Instructions for the task: What lines in the records below contain the string "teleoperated"? Copy every one.

(Source records)
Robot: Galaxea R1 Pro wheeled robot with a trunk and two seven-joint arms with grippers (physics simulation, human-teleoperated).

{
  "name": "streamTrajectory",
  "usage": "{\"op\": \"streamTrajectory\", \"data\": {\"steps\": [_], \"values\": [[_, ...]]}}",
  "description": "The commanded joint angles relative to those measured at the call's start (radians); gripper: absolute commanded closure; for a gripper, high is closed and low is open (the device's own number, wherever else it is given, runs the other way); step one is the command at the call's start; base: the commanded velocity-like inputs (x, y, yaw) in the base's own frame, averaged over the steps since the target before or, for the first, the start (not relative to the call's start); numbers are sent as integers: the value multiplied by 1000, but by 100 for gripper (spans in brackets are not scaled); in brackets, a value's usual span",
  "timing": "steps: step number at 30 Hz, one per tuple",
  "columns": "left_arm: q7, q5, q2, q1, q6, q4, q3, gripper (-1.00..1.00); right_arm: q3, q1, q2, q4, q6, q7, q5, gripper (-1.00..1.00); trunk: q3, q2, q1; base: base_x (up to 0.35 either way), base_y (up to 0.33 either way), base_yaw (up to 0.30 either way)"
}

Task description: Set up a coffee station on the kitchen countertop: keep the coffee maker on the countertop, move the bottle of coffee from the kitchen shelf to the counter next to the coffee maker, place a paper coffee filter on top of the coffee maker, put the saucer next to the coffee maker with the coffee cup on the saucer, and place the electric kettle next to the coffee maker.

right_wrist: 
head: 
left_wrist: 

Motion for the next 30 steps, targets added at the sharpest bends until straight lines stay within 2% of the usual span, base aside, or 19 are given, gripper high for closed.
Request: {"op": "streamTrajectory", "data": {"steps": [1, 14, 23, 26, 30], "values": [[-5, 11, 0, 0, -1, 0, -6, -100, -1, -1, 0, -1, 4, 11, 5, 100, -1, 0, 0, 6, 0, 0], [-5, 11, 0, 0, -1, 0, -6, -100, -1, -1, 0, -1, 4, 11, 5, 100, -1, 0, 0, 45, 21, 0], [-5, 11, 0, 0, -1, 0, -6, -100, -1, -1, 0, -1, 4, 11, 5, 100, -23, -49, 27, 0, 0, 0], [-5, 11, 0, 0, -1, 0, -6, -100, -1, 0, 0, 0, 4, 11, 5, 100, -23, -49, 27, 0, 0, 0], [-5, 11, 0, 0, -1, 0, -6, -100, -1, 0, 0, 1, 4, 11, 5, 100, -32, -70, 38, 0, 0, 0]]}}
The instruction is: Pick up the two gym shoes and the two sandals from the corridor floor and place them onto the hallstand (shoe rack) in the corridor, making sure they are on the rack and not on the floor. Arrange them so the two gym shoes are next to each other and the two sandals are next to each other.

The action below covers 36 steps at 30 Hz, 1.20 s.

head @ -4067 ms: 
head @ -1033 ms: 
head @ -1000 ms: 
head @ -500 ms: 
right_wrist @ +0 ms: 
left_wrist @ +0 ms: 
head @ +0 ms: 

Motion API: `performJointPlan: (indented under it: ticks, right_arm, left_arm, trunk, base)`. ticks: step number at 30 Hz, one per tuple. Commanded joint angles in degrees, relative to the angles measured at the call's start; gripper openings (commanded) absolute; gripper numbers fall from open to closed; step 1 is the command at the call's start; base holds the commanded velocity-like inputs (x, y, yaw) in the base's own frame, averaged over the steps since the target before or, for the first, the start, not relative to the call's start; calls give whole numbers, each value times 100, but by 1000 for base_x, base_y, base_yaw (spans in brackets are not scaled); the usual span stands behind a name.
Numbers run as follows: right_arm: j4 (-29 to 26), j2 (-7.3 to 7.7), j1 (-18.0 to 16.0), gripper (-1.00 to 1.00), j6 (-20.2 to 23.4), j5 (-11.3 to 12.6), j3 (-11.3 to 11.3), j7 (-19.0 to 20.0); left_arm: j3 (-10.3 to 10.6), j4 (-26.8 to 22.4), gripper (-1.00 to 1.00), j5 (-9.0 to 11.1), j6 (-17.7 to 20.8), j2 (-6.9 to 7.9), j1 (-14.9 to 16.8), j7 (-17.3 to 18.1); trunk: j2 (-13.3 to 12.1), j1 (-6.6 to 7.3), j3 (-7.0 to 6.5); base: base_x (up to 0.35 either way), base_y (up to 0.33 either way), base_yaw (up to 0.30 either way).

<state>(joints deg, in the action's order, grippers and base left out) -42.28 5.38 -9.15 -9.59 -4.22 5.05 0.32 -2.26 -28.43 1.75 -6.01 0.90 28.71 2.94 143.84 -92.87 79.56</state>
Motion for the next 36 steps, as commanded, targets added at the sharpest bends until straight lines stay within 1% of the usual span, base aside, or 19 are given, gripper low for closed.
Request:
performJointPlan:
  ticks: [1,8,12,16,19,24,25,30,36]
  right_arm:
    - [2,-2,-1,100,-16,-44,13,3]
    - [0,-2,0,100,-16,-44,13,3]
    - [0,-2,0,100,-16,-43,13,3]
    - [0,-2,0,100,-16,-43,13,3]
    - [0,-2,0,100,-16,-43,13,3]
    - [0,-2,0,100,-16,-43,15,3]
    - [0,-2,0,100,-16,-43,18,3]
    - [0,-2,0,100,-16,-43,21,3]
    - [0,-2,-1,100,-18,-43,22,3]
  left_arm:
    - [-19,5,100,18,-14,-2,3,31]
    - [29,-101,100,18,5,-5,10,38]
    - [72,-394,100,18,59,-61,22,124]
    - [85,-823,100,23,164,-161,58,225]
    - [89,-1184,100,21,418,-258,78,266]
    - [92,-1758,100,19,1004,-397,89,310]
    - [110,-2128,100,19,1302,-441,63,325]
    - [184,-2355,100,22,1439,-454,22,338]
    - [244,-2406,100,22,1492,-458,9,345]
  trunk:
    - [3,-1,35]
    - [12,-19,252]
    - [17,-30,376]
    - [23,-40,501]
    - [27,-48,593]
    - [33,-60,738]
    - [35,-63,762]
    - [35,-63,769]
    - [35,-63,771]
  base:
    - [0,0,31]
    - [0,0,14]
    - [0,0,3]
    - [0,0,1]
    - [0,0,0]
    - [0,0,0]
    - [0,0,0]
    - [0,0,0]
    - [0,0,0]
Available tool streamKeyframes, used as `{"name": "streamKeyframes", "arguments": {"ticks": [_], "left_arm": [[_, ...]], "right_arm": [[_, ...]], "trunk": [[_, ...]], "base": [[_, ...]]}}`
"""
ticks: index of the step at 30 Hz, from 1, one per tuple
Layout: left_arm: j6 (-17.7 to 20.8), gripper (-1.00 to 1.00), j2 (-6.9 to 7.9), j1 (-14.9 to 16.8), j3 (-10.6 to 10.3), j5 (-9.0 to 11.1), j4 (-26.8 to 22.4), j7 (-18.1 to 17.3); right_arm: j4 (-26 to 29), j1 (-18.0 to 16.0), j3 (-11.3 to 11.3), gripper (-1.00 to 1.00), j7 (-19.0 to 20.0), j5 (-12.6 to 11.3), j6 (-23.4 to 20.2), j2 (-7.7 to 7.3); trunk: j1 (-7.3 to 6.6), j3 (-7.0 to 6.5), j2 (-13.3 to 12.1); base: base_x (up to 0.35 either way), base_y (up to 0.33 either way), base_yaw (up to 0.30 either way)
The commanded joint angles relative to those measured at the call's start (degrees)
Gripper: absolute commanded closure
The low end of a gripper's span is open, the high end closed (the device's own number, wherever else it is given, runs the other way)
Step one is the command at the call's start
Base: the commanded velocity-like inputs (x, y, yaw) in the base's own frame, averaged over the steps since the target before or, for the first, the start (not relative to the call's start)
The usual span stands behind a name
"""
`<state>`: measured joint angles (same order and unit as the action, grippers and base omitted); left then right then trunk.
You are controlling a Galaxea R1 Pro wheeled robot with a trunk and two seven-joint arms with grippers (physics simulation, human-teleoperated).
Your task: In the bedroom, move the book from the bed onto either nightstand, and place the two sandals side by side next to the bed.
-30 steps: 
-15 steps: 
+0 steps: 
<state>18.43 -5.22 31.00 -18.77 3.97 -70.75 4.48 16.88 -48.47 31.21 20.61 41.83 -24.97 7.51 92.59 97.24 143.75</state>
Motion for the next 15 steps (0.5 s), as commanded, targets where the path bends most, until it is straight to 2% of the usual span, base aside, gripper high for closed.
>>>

Reply:
Robot: Galaxea R1 Pro wheeled robot with a trunk and two seven-joint arms with grippers (physics simulation, human-teleoperated).
You are controlling a Galaxea R1 Pro wheeled robot with a trunk and two seven-joint arms with grippers (physics simulation, human-teleoperated).

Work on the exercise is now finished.